The records:
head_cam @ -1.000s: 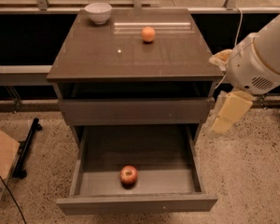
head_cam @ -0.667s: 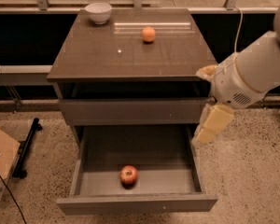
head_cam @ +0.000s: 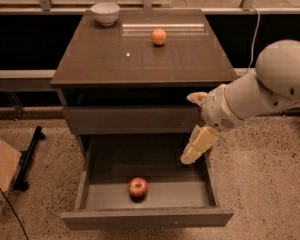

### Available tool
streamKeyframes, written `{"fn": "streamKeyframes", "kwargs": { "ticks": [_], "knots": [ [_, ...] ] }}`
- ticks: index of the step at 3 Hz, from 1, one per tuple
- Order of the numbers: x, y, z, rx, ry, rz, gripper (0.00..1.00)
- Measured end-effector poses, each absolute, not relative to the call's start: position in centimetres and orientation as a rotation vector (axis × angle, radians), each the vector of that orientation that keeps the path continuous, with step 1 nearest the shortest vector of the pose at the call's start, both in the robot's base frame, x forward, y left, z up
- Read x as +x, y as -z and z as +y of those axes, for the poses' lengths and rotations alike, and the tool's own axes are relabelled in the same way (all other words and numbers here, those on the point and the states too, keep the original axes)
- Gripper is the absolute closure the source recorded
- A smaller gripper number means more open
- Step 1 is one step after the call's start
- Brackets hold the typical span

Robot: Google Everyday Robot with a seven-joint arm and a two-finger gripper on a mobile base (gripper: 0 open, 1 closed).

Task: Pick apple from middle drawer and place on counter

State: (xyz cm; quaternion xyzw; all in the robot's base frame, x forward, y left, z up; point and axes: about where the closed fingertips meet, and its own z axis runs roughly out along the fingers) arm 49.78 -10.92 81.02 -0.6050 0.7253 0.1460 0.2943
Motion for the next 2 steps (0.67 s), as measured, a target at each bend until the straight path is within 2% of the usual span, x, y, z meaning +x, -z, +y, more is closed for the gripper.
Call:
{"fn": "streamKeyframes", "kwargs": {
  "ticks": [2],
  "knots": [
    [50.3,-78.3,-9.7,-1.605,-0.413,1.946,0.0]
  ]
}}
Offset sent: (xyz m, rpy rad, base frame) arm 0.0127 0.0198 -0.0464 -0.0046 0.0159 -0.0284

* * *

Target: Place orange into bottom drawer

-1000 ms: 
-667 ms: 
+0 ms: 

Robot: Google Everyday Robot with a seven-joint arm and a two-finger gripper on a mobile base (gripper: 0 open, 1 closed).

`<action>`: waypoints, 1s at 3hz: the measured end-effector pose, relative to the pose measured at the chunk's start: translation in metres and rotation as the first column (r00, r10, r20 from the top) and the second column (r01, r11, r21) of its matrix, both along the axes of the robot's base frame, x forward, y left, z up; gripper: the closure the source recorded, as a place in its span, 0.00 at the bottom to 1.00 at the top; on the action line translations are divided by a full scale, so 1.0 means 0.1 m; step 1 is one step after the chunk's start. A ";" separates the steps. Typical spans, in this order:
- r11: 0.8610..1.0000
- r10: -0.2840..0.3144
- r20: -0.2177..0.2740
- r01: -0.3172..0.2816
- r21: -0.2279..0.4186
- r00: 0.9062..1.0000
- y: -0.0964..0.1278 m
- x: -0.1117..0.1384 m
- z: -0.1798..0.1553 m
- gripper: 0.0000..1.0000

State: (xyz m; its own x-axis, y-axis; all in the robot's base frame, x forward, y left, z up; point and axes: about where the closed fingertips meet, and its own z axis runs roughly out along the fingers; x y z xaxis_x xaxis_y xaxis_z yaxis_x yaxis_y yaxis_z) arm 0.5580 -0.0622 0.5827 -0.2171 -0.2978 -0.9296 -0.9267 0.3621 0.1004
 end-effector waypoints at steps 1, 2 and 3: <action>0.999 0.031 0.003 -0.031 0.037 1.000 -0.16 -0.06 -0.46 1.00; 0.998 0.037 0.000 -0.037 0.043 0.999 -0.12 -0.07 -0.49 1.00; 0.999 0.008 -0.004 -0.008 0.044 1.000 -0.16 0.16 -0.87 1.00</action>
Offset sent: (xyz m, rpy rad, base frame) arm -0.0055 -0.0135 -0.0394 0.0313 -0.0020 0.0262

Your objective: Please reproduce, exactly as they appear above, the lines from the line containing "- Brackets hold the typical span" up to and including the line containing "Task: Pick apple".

Answer space:
- Brackets hold the typical span

Robot: Google Everyday Robot with a seven-joint arm and a two-finger gripper on a mobile base (gripper: 0 open, 1 closed).

Task: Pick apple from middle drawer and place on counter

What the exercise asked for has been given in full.